(Saved data entries)
Segment Open

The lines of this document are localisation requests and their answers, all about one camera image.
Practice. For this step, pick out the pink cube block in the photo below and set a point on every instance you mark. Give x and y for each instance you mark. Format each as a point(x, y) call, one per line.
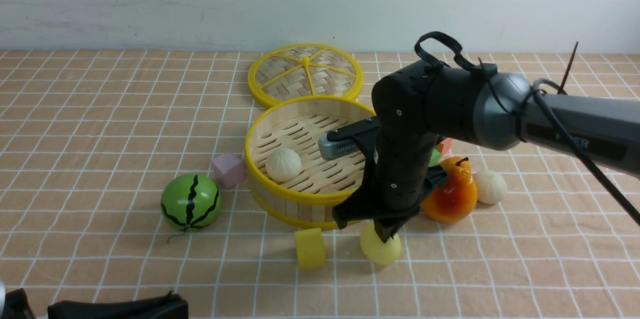
point(444, 146)

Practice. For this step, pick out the woven bamboo steamer lid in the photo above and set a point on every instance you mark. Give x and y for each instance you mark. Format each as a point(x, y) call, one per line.
point(303, 70)

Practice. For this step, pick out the green toy watermelon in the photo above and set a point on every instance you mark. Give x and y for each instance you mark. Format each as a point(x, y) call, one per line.
point(191, 202)

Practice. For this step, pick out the yellow bun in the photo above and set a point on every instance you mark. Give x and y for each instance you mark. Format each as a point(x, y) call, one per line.
point(377, 251)

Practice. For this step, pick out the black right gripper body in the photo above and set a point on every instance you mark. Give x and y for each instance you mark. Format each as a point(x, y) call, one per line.
point(395, 181)

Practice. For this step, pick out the bamboo steamer tray yellow rim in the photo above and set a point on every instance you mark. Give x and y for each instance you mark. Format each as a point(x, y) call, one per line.
point(307, 200)

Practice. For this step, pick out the checkered orange tablecloth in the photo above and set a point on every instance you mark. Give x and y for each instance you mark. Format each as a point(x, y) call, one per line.
point(89, 139)

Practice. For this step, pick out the white bun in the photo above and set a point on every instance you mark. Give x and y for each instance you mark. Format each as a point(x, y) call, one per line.
point(283, 165)
point(491, 187)

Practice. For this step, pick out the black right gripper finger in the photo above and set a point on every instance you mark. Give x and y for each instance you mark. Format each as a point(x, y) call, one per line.
point(387, 228)

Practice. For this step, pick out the green cube block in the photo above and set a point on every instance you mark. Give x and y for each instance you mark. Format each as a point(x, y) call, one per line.
point(435, 158)

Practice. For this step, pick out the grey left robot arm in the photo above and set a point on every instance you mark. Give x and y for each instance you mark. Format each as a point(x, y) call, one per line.
point(15, 305)

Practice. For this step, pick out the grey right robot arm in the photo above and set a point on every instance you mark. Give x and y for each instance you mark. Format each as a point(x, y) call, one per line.
point(419, 104)

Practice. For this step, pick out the purple cube block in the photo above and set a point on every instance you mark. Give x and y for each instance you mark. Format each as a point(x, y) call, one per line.
point(228, 170)

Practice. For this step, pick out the yellow cube block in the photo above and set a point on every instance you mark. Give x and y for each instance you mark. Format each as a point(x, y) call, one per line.
point(309, 248)

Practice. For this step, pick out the orange toy pear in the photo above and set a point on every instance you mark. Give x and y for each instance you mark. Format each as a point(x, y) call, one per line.
point(457, 198)

Segment Closed

DESCRIPTION OF THE TASK :: From the line with "Practice. For this step, pick out the yellow cube" to the final line of the entries above, return every line exactly as written.

SOLUTION ::
Practice. For this step, pick out the yellow cube block in the photo above and set a point on every instance you mark. Give x and y for each instance you mark. Format each as a point(x, y) call, one per line.
point(309, 248)

Practice. For this step, pick out the orange toy pear in the photo above and set a point on every instance you mark. Give x and y for each instance you mark. Format each as a point(x, y) call, one per line.
point(457, 198)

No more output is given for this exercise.